● Your objective: Could the data below be copied out in full, word for word?
[Opening Information section]
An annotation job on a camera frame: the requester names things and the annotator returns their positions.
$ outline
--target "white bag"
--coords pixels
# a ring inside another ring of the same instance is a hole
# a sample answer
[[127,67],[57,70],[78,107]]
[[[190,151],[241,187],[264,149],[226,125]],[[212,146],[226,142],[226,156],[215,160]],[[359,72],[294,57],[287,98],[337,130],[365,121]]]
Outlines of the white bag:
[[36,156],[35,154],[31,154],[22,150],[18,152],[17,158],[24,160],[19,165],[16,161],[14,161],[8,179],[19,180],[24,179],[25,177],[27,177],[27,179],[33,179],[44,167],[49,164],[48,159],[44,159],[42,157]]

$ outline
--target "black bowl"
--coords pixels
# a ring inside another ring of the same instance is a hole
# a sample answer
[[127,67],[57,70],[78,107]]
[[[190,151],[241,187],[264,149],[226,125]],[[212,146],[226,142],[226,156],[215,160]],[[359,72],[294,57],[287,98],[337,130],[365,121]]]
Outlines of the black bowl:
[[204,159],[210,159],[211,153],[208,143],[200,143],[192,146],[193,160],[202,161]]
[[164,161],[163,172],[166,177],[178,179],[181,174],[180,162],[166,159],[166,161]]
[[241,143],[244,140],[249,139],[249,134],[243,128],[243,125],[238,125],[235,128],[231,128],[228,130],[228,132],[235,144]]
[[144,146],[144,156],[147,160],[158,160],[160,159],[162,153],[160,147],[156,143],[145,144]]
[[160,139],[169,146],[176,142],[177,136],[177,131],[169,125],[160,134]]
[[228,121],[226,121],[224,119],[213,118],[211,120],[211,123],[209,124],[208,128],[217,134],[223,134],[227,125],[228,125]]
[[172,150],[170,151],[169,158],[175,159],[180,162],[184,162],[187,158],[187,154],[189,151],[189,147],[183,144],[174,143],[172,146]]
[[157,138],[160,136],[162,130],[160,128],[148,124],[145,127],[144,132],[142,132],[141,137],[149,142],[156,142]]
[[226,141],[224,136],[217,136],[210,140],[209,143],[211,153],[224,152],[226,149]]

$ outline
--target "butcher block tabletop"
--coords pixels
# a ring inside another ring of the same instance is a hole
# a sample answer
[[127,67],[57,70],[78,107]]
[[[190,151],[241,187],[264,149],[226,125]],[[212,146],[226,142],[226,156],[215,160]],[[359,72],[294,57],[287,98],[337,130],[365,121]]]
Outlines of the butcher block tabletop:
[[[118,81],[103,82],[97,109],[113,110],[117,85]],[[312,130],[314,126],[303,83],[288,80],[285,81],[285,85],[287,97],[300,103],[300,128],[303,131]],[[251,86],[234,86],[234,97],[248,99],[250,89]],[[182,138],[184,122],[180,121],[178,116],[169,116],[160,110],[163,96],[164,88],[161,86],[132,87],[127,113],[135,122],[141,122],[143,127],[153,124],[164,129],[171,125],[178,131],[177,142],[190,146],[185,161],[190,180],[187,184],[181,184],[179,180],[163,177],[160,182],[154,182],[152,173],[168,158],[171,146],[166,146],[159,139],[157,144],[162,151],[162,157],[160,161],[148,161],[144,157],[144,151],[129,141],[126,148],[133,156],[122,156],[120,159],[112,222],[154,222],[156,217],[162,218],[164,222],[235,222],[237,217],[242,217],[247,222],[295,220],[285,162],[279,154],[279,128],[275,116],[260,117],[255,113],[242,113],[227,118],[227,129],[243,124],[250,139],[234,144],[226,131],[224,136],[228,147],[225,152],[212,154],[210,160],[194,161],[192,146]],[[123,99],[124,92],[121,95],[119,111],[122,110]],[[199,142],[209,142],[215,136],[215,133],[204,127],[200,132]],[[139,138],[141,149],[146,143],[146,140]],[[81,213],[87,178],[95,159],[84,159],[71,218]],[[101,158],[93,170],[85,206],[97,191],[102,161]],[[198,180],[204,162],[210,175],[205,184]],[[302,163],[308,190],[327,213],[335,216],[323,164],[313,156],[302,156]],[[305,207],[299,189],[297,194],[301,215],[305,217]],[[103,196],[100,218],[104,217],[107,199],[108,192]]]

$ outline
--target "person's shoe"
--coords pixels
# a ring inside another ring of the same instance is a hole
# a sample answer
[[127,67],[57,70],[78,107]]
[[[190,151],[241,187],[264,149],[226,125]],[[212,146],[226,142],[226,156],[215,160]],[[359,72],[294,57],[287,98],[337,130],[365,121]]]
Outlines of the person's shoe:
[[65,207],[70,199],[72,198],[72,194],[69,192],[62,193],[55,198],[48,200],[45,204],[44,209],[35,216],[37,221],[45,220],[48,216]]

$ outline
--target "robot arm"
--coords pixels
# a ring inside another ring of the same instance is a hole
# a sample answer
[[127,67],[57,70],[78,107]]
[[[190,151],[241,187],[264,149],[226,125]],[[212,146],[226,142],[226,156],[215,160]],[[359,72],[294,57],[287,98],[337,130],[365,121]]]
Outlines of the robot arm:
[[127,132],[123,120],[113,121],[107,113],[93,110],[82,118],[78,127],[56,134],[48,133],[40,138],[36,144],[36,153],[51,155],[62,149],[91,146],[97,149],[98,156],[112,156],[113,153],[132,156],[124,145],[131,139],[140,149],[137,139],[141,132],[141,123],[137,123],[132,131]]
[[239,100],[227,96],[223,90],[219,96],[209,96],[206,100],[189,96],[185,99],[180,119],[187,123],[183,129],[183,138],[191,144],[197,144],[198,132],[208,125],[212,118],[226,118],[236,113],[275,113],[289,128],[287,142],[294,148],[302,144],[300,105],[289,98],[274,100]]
[Closing Information section]
● Answer to this exercise:
An annotation job on a camera frame: the requester names things and the annotator returns their positions.
$ outline
--target "white bag"
--coords pixels
# a ring inside another ring of the same instance is a hole
# a sample answer
[[127,67],[57,70],[78,107]]
[[[190,151],[241,187],[264,149],[226,125]],[[212,146],[226,142],[226,156],[215,160]],[[359,72],[294,57],[287,98],[337,130],[365,121]]]
Outlines of the white bag:
[[36,156],[35,154],[31,154],[22,150],[18,152],[17,158],[24,160],[19,165],[16,161],[14,161],[8,179],[19,180],[24,179],[25,177],[27,177],[27,179],[33,179],[44,167],[49,164],[48,159],[44,159],[42,157]]

$ outline
--target "black bowl"
--coords pixels
# a ring inside another ring of the same instance is a hole
# a sample answer
[[127,67],[57,70],[78,107]]
[[[190,151],[241,187],[264,149],[226,125]],[[212,146],[226,142],[226,156],[215,160]],[[359,72],[294,57],[287,98],[337,130],[365,121]]]
Outlines of the black bowl:
[[204,159],[210,159],[211,153],[208,143],[200,143],[192,146],[193,160],[202,161]]
[[164,161],[163,172],[166,177],[178,179],[181,174],[180,162],[166,159],[166,161]]
[[241,143],[244,140],[249,139],[249,134],[243,128],[243,125],[238,125],[235,128],[231,128],[228,130],[228,132],[235,144]]
[[144,146],[144,156],[147,160],[158,160],[160,159],[162,153],[160,147],[156,143],[145,144]]
[[160,139],[169,146],[176,142],[177,136],[177,131],[169,125],[160,134]]
[[228,121],[226,121],[224,119],[213,118],[211,120],[211,123],[209,124],[208,128],[217,134],[223,134],[227,125],[228,125]]
[[172,150],[170,151],[169,158],[175,159],[180,162],[184,162],[187,158],[187,154],[189,151],[189,147],[183,144],[174,143],[172,146]]
[[157,138],[160,136],[162,130],[160,128],[148,124],[145,127],[144,132],[142,132],[141,137],[149,142],[156,142]]
[[226,141],[224,136],[217,136],[210,140],[209,143],[211,153],[224,152],[226,149]]

$ outline
--target "butcher block tabletop"
--coords pixels
# a ring inside another ring of the same instance is a hole
# a sample answer
[[127,67],[57,70],[78,107]]
[[[190,151],[241,187],[264,149],[226,125]],[[212,146],[226,142],[226,156],[215,160]],[[359,72],[294,57],[287,98],[337,130],[365,121]]]
Outlines of the butcher block tabletop:
[[[118,81],[103,82],[97,109],[113,110],[117,85]],[[312,130],[314,126],[303,83],[288,80],[285,81],[285,85],[287,97],[300,103],[300,128],[303,131]],[[251,86],[234,86],[234,97],[248,99],[250,89]],[[182,138],[184,122],[180,121],[178,116],[169,116],[160,110],[163,96],[164,88],[161,86],[132,87],[127,113],[135,122],[141,122],[143,127],[153,124],[164,129],[171,125],[178,131],[177,142],[190,146],[185,161],[190,180],[187,184],[181,184],[179,180],[163,177],[160,182],[154,182],[152,173],[168,158],[171,146],[166,146],[159,139],[157,144],[162,151],[162,157],[160,161],[148,161],[144,157],[144,151],[129,141],[126,148],[133,156],[122,156],[120,159],[112,222],[154,222],[156,217],[162,218],[164,222],[235,222],[237,217],[242,217],[247,222],[295,220],[285,162],[279,154],[279,128],[275,116],[260,117],[255,113],[242,113],[227,118],[227,129],[243,124],[250,139],[234,144],[226,131],[224,136],[228,147],[225,152],[212,154],[210,160],[194,161],[192,146]],[[123,99],[124,92],[121,95],[119,111],[122,110]],[[199,142],[209,142],[215,136],[215,133],[204,127],[200,132]],[[139,138],[141,149],[146,143],[146,140]],[[81,213],[87,178],[95,159],[84,159],[71,218]],[[101,158],[93,170],[85,206],[97,191],[102,161]],[[198,180],[204,162],[210,175],[205,184]],[[302,163],[308,190],[327,213],[335,216],[323,164],[313,156],[302,156]],[[305,207],[299,189],[297,194],[301,215],[305,217]],[[103,196],[100,218],[104,217],[107,199],[108,192]]]

$ outline
--target "person's shoe"
--coords pixels
# a ring inside another ring of the same instance is a hole
# a sample answer
[[127,67],[57,70],[78,107]]
[[[190,151],[241,187],[264,149],[226,125]],[[212,146],[226,142],[226,156],[215,160]],[[359,72],[294,57],[287,98],[337,130],[365,121]]]
Outlines of the person's shoe:
[[65,207],[70,199],[72,198],[72,194],[69,192],[62,193],[55,198],[48,200],[45,204],[44,209],[35,216],[37,221],[45,220],[48,216]]

$ outline
--target "robot arm"
--coords pixels
# a ring inside another ring of the same instance is a hole
# a sample answer
[[127,67],[57,70],[78,107]]
[[[190,151],[241,187],[264,149],[226,125]],[[212,146],[226,142],[226,156],[215,160]],[[359,72],[294,57],[287,98],[337,130],[365,121]]]
Outlines of the robot arm:
[[127,132],[123,120],[113,121],[107,113],[93,110],[82,118],[78,127],[56,134],[48,133],[40,138],[36,144],[36,153],[51,155],[62,149],[91,146],[97,149],[98,156],[112,156],[113,153],[132,156],[124,145],[131,139],[140,149],[137,139],[141,132],[141,123],[137,123],[132,131]]
[[239,100],[227,96],[223,90],[219,96],[209,96],[206,100],[189,96],[185,99],[180,119],[187,123],[183,129],[183,138],[191,144],[197,144],[198,132],[208,125],[212,118],[226,118],[236,113],[275,113],[289,128],[287,142],[294,148],[302,144],[300,105],[289,98],[274,100]]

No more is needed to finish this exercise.